AIM OF THE TASK. Once the line with "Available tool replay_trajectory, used" is found in the entries below, print it and each following line exactly, stopping after the line with "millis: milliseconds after"; print nothing else.

### GIVEN RECORDS

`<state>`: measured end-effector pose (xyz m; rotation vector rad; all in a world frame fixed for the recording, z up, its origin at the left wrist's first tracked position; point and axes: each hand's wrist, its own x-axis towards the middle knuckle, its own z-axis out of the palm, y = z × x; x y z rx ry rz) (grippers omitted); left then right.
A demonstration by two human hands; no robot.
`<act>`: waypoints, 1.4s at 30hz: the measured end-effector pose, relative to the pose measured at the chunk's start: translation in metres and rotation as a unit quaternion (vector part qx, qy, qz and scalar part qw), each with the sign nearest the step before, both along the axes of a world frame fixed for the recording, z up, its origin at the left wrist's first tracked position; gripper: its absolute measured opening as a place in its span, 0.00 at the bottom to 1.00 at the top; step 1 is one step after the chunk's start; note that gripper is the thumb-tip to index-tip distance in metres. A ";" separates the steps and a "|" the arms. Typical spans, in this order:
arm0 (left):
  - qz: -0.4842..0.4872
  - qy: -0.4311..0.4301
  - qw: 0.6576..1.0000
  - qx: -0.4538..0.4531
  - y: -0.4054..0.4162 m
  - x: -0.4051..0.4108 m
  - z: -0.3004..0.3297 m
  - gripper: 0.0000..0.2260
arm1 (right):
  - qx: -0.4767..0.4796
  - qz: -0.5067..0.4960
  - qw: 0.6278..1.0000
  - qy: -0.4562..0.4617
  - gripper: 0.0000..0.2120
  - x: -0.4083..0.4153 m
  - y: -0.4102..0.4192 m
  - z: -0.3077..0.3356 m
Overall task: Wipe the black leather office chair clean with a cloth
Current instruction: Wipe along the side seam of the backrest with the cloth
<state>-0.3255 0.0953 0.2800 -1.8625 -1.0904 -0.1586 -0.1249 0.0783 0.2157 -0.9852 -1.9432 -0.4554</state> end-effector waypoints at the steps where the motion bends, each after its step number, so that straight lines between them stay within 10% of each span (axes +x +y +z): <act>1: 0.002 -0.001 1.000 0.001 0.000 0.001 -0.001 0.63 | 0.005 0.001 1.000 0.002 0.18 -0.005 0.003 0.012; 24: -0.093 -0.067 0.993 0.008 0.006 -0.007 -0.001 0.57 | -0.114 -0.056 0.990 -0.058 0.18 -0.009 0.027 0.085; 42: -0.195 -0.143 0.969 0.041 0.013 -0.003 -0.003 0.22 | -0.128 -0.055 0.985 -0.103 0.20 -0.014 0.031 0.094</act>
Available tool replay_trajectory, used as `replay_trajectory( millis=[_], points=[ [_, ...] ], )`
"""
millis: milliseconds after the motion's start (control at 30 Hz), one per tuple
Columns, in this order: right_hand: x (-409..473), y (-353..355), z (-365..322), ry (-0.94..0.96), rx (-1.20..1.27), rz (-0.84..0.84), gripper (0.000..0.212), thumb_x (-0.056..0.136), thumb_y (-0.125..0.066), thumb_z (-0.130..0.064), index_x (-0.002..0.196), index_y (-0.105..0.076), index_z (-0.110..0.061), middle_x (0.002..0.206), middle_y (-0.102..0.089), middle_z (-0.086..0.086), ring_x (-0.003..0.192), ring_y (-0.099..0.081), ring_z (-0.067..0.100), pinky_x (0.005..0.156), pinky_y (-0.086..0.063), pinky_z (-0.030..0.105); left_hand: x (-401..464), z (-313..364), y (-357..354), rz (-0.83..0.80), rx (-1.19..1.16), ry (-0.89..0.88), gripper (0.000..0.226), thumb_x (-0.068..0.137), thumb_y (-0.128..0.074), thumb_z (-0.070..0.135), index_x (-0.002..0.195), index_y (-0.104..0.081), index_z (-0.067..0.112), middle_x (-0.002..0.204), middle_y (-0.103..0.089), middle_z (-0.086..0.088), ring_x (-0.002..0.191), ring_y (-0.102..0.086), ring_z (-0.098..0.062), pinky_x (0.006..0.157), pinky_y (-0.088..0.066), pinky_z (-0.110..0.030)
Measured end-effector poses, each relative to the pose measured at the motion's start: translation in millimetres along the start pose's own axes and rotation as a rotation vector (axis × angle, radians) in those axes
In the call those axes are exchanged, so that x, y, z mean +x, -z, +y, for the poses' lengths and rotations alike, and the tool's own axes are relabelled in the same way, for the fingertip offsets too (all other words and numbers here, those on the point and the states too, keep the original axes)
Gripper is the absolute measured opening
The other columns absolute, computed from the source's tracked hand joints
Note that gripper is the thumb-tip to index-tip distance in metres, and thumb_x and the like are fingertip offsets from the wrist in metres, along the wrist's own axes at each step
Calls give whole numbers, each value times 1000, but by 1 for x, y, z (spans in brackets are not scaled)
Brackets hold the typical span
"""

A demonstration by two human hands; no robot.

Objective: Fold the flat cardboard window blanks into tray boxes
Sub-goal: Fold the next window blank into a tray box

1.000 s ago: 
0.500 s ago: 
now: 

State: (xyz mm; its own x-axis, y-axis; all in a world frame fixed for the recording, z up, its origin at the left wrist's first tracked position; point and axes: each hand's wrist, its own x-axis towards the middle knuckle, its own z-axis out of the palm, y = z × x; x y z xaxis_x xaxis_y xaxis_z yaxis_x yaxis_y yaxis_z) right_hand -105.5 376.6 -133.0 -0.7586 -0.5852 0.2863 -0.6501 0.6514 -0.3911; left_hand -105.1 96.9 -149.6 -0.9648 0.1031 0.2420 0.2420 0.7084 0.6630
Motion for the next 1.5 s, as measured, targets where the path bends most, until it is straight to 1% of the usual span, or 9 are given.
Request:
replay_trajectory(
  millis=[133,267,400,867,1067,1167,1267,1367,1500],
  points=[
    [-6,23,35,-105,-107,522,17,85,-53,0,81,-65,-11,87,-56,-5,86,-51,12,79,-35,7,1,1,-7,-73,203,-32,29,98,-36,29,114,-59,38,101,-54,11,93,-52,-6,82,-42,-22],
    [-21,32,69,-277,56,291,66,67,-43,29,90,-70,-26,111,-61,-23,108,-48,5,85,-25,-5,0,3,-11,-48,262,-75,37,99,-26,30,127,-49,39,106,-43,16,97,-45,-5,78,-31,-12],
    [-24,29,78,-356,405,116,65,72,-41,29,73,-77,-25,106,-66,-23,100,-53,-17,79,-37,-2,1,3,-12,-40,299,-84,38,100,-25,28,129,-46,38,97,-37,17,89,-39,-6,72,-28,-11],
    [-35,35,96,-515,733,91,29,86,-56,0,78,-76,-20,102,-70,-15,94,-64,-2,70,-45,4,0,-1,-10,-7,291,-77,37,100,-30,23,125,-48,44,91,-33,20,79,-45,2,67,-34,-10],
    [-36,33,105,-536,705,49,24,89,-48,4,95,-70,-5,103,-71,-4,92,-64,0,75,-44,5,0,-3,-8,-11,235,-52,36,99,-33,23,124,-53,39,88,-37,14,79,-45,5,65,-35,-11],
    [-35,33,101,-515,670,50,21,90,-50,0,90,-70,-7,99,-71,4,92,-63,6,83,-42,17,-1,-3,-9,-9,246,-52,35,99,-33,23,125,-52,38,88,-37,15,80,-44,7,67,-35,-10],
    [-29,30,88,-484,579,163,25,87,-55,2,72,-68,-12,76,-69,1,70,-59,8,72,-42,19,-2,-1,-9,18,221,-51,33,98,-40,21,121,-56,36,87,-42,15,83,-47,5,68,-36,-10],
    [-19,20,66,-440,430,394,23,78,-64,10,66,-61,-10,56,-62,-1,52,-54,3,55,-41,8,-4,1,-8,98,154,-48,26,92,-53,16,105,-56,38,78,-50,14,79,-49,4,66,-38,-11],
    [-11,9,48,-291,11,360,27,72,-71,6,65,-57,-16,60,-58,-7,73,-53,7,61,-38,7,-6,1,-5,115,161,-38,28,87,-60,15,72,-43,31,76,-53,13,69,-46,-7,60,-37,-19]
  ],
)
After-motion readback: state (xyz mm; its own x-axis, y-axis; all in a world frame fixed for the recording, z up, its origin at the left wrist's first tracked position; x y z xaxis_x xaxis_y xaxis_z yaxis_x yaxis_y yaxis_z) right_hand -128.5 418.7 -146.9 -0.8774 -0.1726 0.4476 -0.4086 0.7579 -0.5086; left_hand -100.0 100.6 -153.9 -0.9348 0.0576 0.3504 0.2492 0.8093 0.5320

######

ANSWER TO THE EXERCISE.
Available tool replay_trajectory, used as `replay_trajectory( millis=[_], points=[ [_, ...] ], )`
"""
millis: milliseconds after the motion's start (control at 30 Hz), one per tuple

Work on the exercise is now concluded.